# What is JIT

Just-in-time compilation (JIT) is a method for selectively speeding up Python code by compiling specific funtions within a python script. Remember earlier we said coding languages are either compiled (C) or interpreted (Python). JIT is something of a middle-ground between the two. With JIT, a specific function (or functions) is flagged for compiling at run time. The first time that function is called within the code, it will be compiled on the fly by the JIT compiler. This compiled version of the function will then live in memory, and will be used by later calls to the function for a very high performance increase. Note that the first call to the function is actually somewhat slower than if it were not JIT'd, as the compiler has to do its magic to make the compiled function. However generally even one sucessive call will make up the difference. This does mean that JIT generally shines the brightest when applied to functions that are repeatedly called. 

## What should I JIT?

In general, JIT compilers are very good at speeding up numerical code and loops in python. It's not particularly good at e.g. string comprehension. Moreover, JIT compilers do not magically know about every package ever written, although they do know some (almost always numpy).

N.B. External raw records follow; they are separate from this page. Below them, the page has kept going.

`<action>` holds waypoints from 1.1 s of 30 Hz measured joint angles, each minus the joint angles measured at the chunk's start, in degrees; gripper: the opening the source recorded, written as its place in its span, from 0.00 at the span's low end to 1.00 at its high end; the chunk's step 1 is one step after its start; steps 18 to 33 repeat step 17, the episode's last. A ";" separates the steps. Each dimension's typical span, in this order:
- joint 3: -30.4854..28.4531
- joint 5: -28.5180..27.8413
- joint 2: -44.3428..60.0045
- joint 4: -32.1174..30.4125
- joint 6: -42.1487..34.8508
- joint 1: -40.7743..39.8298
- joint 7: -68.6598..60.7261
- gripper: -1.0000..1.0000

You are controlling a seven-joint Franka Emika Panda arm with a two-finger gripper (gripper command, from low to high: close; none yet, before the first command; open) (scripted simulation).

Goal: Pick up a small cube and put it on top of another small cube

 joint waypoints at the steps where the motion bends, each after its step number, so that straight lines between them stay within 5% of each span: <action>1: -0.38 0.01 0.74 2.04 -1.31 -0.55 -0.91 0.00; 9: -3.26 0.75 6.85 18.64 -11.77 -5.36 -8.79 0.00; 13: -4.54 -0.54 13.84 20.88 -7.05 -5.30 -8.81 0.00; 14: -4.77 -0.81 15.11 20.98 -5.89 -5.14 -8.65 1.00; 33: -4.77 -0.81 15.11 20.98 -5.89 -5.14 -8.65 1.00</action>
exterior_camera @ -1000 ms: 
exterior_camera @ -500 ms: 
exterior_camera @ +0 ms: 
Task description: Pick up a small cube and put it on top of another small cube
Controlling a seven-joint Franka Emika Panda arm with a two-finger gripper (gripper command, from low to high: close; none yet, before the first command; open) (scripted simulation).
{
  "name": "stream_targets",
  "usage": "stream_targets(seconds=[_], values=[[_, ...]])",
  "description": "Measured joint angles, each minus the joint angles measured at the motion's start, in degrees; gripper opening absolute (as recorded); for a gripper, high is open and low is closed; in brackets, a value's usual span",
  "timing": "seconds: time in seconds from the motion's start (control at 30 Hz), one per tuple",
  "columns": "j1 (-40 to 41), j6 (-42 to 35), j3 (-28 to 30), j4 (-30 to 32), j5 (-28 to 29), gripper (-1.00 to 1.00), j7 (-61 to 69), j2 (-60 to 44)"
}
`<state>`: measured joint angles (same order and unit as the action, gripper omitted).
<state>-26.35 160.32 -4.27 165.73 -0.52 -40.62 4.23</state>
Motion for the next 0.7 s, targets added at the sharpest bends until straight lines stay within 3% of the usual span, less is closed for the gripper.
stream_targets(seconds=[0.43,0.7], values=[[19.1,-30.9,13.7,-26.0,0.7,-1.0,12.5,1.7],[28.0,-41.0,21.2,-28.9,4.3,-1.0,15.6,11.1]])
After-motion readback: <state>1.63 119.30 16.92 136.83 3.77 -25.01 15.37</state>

To steal an example from numba, this code would benifit greatly from JIT: 

In [None]:
def go_fast(a): # Function is compiled to machine code when called the first time
    trace = 0.0
    for i in range(a.shape[0]):   # Numba likes loops
        trace += np.tanh(a[i, i]) # Numba likes NumPy functions
    return a + trace              # Numba likes NumPy broadcasting

print(go_fast(x))

while JIT-ing the following code would do almost nothing, and indeed is not possible with some JIT compilers

In [None]:
def use_pandas(a): # Function will not benefit from Numba jit
    df = pd.DataFrame.from_dict(a) # Numba doesn't know about pd.DataFrame
    df += 1                        # Numba doesn't understand what this is
    return df.cov()                # or this!

print(use_pandas(x))

The use cases where JIT is appropriate, however, are generally the performance taxing poritions of your code. It's generally the computations which take a lot of time, and not, say, plotting results. 

## How do I JIT?

JIT-ing a function is almost trivially easy. First you need a JIT compiler; in the case of Python, these are packages which can be conda (or pip) installed. The two most popular options by far are Numba and jax. Generally the performance of these two packages is equivalent, and they support largely the same features (e.g., direct compilation to GPU, automatic vectorization, etc.). They differ in their backend, XLA for jax vs LLVM for Numba. It's not particularly important what those backends are; the key point is that jax supports one large feature, automatic differentiation of arbitrary functions, that Numba does not support. The trade off is that JIT-ing functions with jax imposes some tricky restrictions on what code you can write (e.g., jax arrays are completely immutable, jax functions must be pure). I would reccomend sticking to Numba unless you know you need the features that jax provides. In that case, reading the [jax sharp bits documentation](https://jax.readthedocs.io/en/latest/notebooks/Common_Gotchas_in_JAX.html) can help you get the hang of coding with jax.

## Coding with Numba

Coding with Numba is as easy as coding with numpy. In fact, Numba was built to work with numpy, and is natively very, very good at JIT-ing code that is largely numpy. First, we import Numba (and numpy). Then, to JIT a function, we simply prepend the function with the `@jit` decorator:

In [12]:
#Example courtousy of Numba

from numba import jit
import numpy as np
import time

x = np.arange(100).reshape(10, 10)

@jit(nopython=True)
def go_fast(a): # Function is compiled and runs in machine code
    trace = 0.0
    for i in range(a.shape[0]):
        trace += np.tanh(a[i, i])
    return a + trace

def go_slow(a): # Function is compiled and runs in machine code
    trace = 0.0
    for i in range(a.shape[0]):
        trace += np.tanh(a[i, i])
    return a + trace

# DO NOT REPORT THIS... COMPILATION TIME IS INCLUDED IN THE EXECUTION TIME!
start = time.perf_counter()
go_fast(x)
end = time.perf_counter()
print("Elapsed (with compilation) = {}s".format((end - start)))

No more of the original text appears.